Not only did I relate to Clare’s experience of time, but I also related to her character in a way that I might not have if COVID-19 never occurred. Akin to Clare’s experience of a life-changing loss that permanently alters the way she moves through the world, I have left school and my best friends, abandoning the connections that have shaped my experience of young adulthood. And compared to others, my losses are minimal. Many people have also lost loved ones, jobs, homes and relationships.
Alone with her loss in an unfamiliar place, Clare recounts her former travels for her job as an elevator salesperson, most memorably her discovery of a human fingernail in the nightstand drawer of an otherwise immaculate hotel room. Clare is fascinated by the fingernail, turning it over in her hands, contemplating its origins, grasping onto this glimpse of humanity.

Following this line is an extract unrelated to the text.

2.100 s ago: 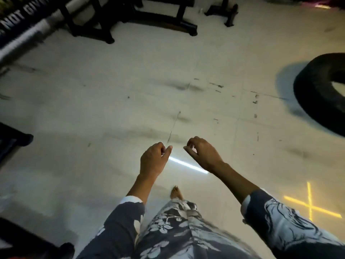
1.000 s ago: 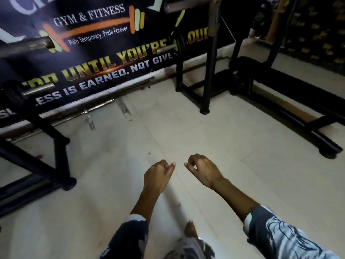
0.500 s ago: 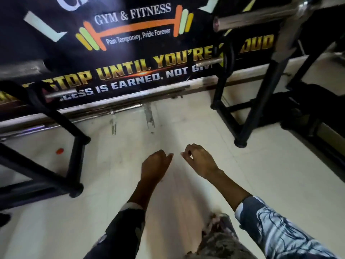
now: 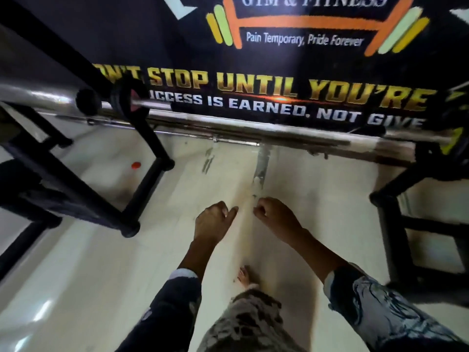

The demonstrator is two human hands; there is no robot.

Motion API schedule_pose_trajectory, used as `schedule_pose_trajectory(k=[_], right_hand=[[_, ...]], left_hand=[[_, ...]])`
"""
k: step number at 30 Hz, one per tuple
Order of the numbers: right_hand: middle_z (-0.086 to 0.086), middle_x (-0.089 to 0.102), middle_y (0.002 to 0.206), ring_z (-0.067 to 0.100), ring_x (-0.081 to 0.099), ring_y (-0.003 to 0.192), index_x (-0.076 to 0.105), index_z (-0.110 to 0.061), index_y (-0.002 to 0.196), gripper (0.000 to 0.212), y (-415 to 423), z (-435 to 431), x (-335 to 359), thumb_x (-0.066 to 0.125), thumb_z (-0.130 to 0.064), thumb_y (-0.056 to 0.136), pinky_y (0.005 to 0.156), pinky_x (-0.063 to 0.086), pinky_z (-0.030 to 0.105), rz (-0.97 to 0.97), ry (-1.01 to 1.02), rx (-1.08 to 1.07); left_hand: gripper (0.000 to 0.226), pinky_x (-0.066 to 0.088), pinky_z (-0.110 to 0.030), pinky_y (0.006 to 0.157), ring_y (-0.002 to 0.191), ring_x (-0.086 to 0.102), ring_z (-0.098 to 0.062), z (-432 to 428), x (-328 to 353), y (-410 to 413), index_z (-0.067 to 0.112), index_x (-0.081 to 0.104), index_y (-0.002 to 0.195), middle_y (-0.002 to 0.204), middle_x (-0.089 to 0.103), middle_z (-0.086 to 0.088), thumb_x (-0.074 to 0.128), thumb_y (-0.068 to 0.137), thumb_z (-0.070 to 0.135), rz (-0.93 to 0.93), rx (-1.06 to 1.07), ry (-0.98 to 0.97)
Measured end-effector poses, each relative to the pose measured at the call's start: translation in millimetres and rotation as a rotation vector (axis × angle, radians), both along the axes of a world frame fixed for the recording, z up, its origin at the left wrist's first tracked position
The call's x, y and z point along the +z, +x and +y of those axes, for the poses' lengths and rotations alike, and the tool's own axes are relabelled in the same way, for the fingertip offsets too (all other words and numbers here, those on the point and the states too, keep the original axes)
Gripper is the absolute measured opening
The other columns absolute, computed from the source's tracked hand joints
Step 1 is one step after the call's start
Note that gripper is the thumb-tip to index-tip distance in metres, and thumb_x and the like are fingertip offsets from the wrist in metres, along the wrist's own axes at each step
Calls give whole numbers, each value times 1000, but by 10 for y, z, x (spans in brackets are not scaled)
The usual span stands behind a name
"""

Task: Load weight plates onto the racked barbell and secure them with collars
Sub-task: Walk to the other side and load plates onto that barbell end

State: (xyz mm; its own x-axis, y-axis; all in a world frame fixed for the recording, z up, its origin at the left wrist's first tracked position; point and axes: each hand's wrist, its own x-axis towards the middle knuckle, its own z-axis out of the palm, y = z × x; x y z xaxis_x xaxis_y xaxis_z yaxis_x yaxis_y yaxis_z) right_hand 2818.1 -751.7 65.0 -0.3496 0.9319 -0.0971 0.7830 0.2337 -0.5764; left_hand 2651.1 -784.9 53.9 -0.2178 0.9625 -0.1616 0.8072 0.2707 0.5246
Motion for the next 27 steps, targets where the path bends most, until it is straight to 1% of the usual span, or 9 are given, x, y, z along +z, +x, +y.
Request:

Like those who have gotten used to scheduling their day around Zoom calls or taking walks in their neighborhoods when they feel most alone, Clare craves a human connection, anybody who might also be experiencing a “dislocation from reality.”
Just like I have felt during the pandemic, throughout the novel, the reader feels as though they are drifting between the “real” and the “fabricated” — I include quotation marks around both words because there is no clear delineation between the two worlds in van den Berg’s novel, nor is there such a line in our own experiences of life.
The pandemic has reminded me that many of the structures I rely on, such as my schedule and my identity as a college student, are more so constructions of human interaction than tangible truths.
In the same way that Clare slips in and out of the realm of physical experience, I have found myself losing touch with the reality of the virus that is raging around us due to my privilege and resulting ability to stay home.
I am reminded of the immediacy of the current reality only when I hear my mom, a healthcare worker, on the phone with a patient who has recently tested positive, or when I hear about specific individuals I know who are fighting the illness. It is hard to keep track of what is real when I am removed from the outside world.
While I am sure I would have appreciated reading van den Berg’s novel at another time in my life, and perhaps other books in the genre of psychological realism, experiencing the COVID-19 pandemic undoubtedly heightened my understanding of “The Third Hotel.”
But there is one key difference between my dislocation of reality and Clare’s. While Clare wanders the streets of Havana alone, I have experienced the coronavirus alongside the rest of the world. Perhaps it is the collectivity, the nature of this experience that is in some ways very mutual, that has allowed me to continue separating the imagined world and the real world in a way that Clare cannot.